Ingrid Jägering ist seit dem 1. Mai 2022 Mitglied des Vorstands der STIHL AG, seit dem 1. August 2022 ist sie Finanzvorständin. Zu ihrem Aufgabenbereich zählen unter anderem die Bereiche Finanzen, Controlling, Treasury und die Steuerung von Unternehmensbeteiligungen.

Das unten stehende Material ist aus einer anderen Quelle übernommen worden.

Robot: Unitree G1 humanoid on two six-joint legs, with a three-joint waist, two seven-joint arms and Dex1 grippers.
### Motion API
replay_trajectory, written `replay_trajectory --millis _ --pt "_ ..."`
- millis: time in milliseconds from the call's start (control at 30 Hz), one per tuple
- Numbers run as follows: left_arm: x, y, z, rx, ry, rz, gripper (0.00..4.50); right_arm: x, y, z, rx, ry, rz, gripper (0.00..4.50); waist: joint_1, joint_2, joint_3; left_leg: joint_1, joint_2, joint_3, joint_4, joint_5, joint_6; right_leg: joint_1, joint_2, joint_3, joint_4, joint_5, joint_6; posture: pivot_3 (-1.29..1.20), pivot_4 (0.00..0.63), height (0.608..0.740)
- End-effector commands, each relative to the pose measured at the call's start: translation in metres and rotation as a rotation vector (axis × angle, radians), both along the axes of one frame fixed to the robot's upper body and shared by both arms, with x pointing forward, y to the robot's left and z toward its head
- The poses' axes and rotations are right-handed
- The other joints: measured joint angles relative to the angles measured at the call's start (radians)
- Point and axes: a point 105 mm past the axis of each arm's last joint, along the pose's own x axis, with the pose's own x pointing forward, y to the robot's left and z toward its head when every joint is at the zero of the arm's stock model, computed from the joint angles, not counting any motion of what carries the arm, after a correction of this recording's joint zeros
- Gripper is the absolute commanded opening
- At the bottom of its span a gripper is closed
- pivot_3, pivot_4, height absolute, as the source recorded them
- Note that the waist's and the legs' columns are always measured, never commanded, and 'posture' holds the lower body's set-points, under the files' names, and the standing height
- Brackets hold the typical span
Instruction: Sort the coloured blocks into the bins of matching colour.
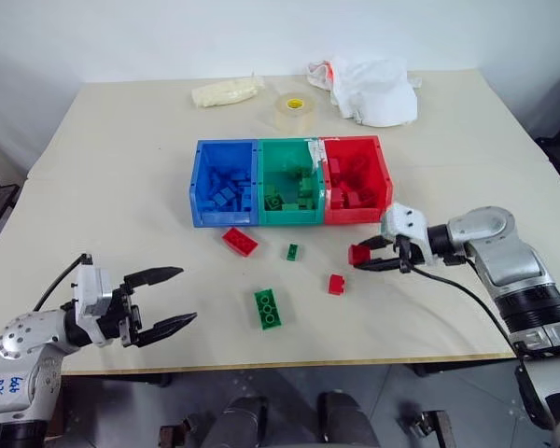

Ingrid Jägering wurde 1966 in Südlohn geboren, ist verheiratet und hat zwei Kinder. Sie begann ihre Karriere 1986 bei der Siemens AG in Bocholt mit einer Ausbildung zur Industriekauffrau. Bis April 2012 war sie durchgängig bei dem deutschen Konzern und mehreren seiner Tochterunternehmen. Mehr als zehn Jahre war sie Teil des Top-Managements der jeweiligen Unternehmen: zuletzt als Geschäftsführerin und Chief Financial Officer des Geschäftsbereichs Windkraft bei Siemens Wind Power A/S in Dänemark. Im Anschluss war sie Geschäftsführerin und CFO unterschiedlicher Geschäftseinheiten bei MAN DIESEL & TURBO SE in Augsburg und Oberhausen, bevor sie im April 2016 zum CFO, Mitglied der Geschäftsleitung und Arbeitsdirektorin bei OSRAM Opto Semiconductors GmbH in Regensburg ernannt wurde. Von August 2019 bis Ende März 2022 war sie Finanzchefin und Arbeitsdirektorin bei der börsennotierten Leoni AG.